__EXERCISE PROMPT__
Please copy all of the records exactly, leaving nothing out.

[MATERIAL FOR THIS EXERCISE — start]

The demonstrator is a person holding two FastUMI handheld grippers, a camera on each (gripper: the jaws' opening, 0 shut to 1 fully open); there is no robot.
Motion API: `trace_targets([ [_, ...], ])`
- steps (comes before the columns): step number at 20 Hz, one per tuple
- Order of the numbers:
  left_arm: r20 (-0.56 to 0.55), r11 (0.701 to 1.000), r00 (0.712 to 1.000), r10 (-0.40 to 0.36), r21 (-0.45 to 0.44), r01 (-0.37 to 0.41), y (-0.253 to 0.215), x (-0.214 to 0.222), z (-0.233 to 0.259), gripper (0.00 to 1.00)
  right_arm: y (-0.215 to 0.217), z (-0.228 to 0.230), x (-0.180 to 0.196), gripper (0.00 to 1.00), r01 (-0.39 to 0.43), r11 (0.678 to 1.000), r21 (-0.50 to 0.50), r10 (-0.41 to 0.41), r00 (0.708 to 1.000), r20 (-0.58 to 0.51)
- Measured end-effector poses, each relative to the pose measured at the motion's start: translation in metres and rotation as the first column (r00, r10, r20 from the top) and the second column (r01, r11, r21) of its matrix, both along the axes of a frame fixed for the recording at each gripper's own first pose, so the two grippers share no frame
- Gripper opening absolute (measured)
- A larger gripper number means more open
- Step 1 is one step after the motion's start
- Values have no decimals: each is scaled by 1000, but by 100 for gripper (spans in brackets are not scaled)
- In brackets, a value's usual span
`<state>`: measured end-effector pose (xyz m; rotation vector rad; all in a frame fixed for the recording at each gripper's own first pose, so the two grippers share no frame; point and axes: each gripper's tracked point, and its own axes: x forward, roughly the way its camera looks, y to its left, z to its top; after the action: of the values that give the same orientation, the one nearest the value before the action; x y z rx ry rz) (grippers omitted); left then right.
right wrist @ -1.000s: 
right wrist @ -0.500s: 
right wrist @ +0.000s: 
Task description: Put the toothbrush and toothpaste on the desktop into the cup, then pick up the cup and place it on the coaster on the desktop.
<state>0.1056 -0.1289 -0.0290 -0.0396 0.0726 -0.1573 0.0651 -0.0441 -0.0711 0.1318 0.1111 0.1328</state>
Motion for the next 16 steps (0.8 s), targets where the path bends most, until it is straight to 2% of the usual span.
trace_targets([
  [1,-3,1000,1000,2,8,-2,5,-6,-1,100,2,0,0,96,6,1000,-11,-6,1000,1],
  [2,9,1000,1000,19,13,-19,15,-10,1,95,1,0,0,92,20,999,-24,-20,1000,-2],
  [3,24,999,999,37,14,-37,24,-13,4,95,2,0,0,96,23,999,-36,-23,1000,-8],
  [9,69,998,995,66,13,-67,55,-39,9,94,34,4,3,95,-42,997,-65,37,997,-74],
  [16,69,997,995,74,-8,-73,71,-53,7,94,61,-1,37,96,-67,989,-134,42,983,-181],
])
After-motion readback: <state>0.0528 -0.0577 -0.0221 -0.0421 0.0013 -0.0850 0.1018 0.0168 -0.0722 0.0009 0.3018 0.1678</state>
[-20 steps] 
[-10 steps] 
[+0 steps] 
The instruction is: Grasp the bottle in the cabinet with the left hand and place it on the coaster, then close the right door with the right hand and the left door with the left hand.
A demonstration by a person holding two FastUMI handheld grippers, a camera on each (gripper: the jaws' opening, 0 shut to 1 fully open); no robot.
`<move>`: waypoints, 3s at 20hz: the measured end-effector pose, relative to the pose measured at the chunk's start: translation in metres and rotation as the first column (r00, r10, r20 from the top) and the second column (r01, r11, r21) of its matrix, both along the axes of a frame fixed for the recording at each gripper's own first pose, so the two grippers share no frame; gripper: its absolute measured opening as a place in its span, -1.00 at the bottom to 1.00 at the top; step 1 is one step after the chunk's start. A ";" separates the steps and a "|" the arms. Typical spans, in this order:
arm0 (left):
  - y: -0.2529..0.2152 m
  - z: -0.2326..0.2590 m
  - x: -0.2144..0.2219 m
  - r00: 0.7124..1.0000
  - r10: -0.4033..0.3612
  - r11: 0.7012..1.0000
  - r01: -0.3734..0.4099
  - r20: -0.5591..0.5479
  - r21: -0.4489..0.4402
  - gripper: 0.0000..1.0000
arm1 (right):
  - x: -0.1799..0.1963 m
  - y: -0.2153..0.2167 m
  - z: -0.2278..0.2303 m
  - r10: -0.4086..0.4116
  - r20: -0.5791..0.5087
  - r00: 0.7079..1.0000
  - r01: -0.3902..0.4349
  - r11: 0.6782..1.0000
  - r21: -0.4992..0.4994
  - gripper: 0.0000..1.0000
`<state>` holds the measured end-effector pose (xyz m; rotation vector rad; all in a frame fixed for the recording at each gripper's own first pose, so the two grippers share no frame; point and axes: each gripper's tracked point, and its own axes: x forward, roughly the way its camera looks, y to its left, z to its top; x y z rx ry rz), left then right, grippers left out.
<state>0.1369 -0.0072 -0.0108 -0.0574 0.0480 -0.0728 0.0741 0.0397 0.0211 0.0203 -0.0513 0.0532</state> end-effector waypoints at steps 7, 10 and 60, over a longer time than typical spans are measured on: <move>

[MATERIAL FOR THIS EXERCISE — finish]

__EXERCISE RESPONSE__
The demonstrator is a person holding two FastUMI handheld grippers, a camera on each (gripper: the jaws' opening, 0 shut to 1 fully open); there is no robot.
Motion API: `trace_targets([ [_, ...], ])`
- steps (comes before the columns): step number at 20 Hz, one per tuple
- Order of the numbers:
  left_arm: r20 (-0.56 to 0.55), r11 (0.701 to 1.000), r00 (0.712 to 1.000), r10 (-0.40 to 0.36), r21 (-0.45 to 0.44), r01 (-0.37 to 0.41), y (-0.253 to 0.215), x (-0.214 to 0.222), z (-0.233 to 0.259), gripper (0.00 to 1.00)
  right_arm: y (-0.215 to 0.217), z (-0.228 to 0.230), x (-0.180 to 0.196), gripper (0.00 to 1.00), r01 (-0.39 to 0.43), r11 (0.678 to 1.000), r21 (-0.50 to 0.50), r10 (-0.41 to 0.41), r00 (0.708 to 1.000), r20 (-0.58 to 0.51)
- Measured end-effector poses, each relative to the pose measured at the motion's start: translation in metres and rotation as the first column (r00, r10, r20 from the top) and the second column (r01, r11, r21) of its matrix, both along the axes of a frame fixed for the recording at each gripper's own first pose, so the two grippers share no frame
- Gripper opening absolute (measured)
- A larger gripper number means more open
- Step 1 is one step after the motion's start
- Values have no decimals: each is scaled by 1000, but by 100 for gripper (spans in brackets are not scaled)
- In brackets, a value's usual span
`<state>`: measured end-effector pose (xyz m; rotation vector rad; all in a frame fixed for the recording at each gripper's own first pose, so the two grippers share no frame; point and axes: each gripper's tracked point, and its own axes: x forward, roughly the way its camera looks, y to its left, z to its top; after the action: of the values that give the same orientation, the one nearest the value before the action; x y z rx ry rz) (grippers omitted); left then right.
right wrist @ -1.000s: 
right wrist @ -0.500s: 
right wrist @ +0.000s: 
Task description: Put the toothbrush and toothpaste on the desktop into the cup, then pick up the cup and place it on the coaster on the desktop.
<state>0.1056 -0.1289 -0.0290 -0.0396 0.0726 -0.1573 0.0651 -0.0441 -0.0711 0.1318 0.1111 0.1328</state>
Motion for the next 16 steps (0.8 s), targets where the path bends most, until it is straight to 2% of the usual span.
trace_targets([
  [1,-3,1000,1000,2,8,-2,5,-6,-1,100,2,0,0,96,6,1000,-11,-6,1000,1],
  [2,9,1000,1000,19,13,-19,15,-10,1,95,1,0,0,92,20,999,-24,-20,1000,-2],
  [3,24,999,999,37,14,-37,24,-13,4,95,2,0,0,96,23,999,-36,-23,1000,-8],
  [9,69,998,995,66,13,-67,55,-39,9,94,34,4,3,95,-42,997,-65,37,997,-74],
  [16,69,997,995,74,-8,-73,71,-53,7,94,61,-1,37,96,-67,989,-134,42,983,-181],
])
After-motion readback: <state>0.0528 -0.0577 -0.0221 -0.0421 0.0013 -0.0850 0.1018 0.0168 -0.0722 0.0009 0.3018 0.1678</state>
[-20 steps] 
[-10 steps] 
[+0 steps] 
The instruction is: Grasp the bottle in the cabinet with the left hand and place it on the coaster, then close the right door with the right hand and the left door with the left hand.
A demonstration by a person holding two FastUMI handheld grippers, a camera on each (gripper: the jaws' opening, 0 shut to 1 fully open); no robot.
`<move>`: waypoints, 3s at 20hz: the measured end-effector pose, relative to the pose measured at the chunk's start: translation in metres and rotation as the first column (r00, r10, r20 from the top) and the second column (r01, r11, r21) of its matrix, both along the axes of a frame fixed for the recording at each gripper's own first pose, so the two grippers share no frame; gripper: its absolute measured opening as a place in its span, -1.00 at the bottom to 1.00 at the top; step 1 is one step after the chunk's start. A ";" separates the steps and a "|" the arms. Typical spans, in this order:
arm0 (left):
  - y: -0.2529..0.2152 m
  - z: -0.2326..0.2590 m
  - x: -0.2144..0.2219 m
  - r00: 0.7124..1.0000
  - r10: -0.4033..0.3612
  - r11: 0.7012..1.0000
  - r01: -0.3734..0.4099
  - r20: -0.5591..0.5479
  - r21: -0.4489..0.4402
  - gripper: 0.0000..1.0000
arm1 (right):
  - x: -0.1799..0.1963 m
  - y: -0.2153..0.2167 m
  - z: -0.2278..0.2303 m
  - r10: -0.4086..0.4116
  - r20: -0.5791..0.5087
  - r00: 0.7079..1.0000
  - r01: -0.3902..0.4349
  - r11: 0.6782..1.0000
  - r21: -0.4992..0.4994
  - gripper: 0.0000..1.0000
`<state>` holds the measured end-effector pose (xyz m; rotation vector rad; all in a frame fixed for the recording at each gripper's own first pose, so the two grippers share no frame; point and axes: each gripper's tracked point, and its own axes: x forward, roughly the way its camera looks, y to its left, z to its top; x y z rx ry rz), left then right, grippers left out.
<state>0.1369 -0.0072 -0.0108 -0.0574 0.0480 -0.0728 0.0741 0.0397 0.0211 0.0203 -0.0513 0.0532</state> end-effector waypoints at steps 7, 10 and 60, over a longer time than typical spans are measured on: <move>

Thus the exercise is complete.